GPS Tracking Down to the Centimeter - lolptdr
http://ucrtoday.ucr.edu/34932
======
mojoB
I think this is a little misleading. The IEEE paper is about a reducing the
computational effort for a filtering technique (Contemplative Real-Time)
developed by one of the authors, which seems to be published here [1].

The original paper in compares the CRT approach to a more traditional Extended
Kalman Filter (EKF) approach. The EKF is very efficient but it does trade of
some accuracy, because it requires a linear approximation of the system to be
used. Both the CRT and EKF are used to blend or fuse inertial measurement data
with GPS.

To achieve the claimed centimeter-level accuracy requires a local (within ~20
miles) base station and a data connection to the base station to achieve the
levels of accuracy being discussed.
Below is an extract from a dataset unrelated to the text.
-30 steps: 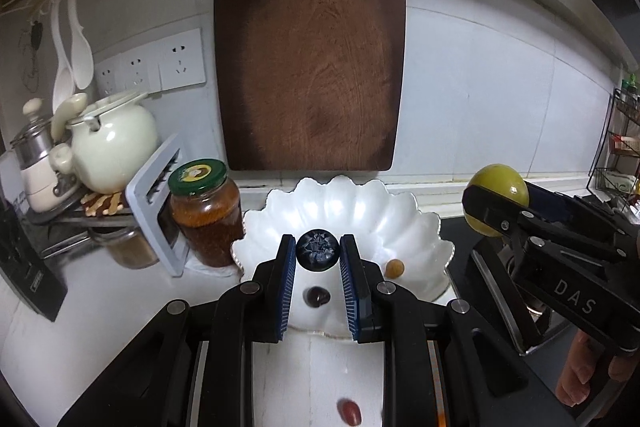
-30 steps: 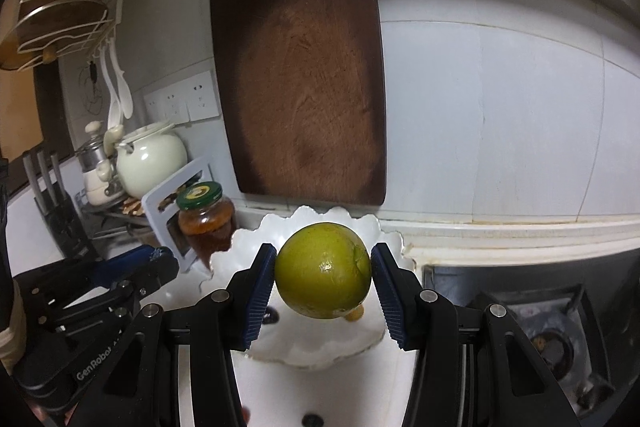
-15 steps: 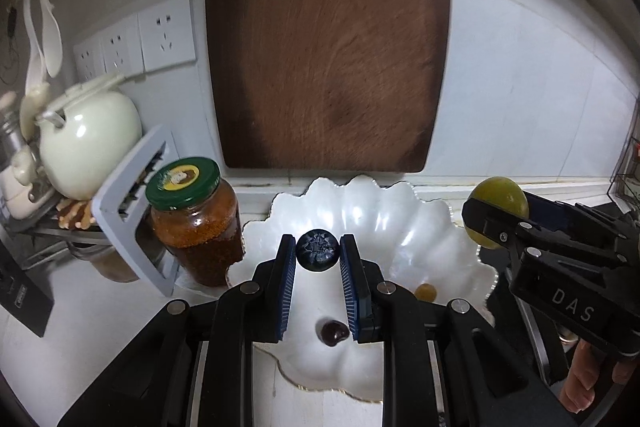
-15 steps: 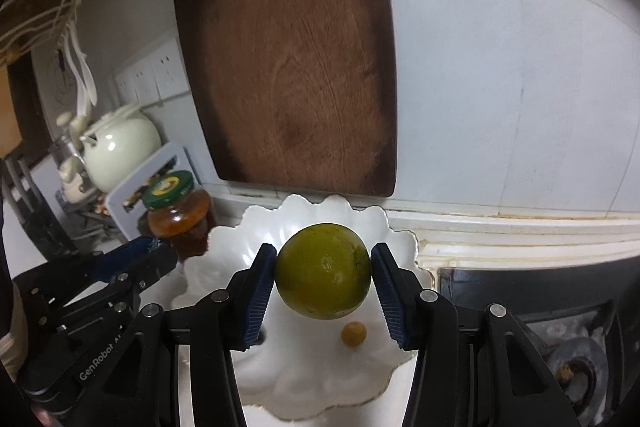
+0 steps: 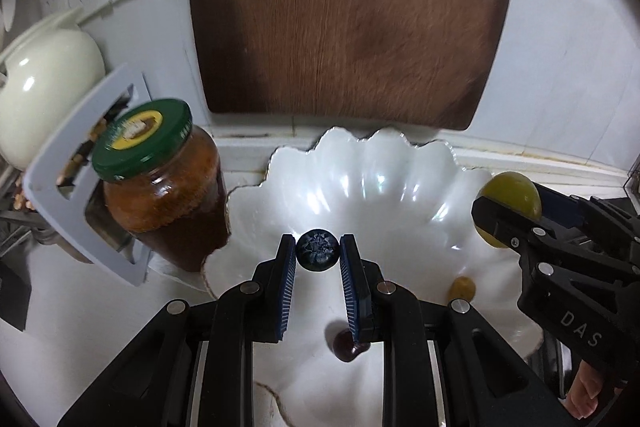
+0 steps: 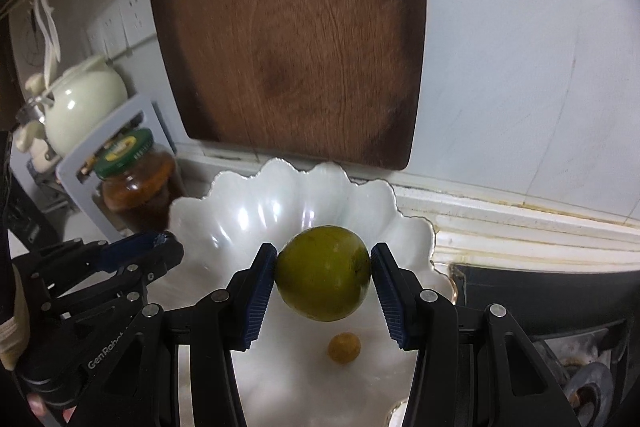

Depending on the quality of the GPS
receiver there will be a few seconds up to 10s of minutes convergence period
for the GPS filters to initialise.

The results presented in [1] show that using a moderately expensive (dual
frequency, code tracking) GPS can approach (not exceed) the accuracy of a
high-end GPS (dual frequency, code and carrier phase).

In summary, this is a interesting incremental improvement, not a huge
breakthrough that's going to bring centimeter accuracy to cell-phone GPS
tracking.

[1]
[https://scholar.google.com/citations?view_op=view_citation&h...](https://scholar.google.com/citations?view_op=view_citation&hl=en&user=VPWEu7YAAAAJ&citation_for_view=VPWEu7YAAAAJ:4TOpqqG69KYC)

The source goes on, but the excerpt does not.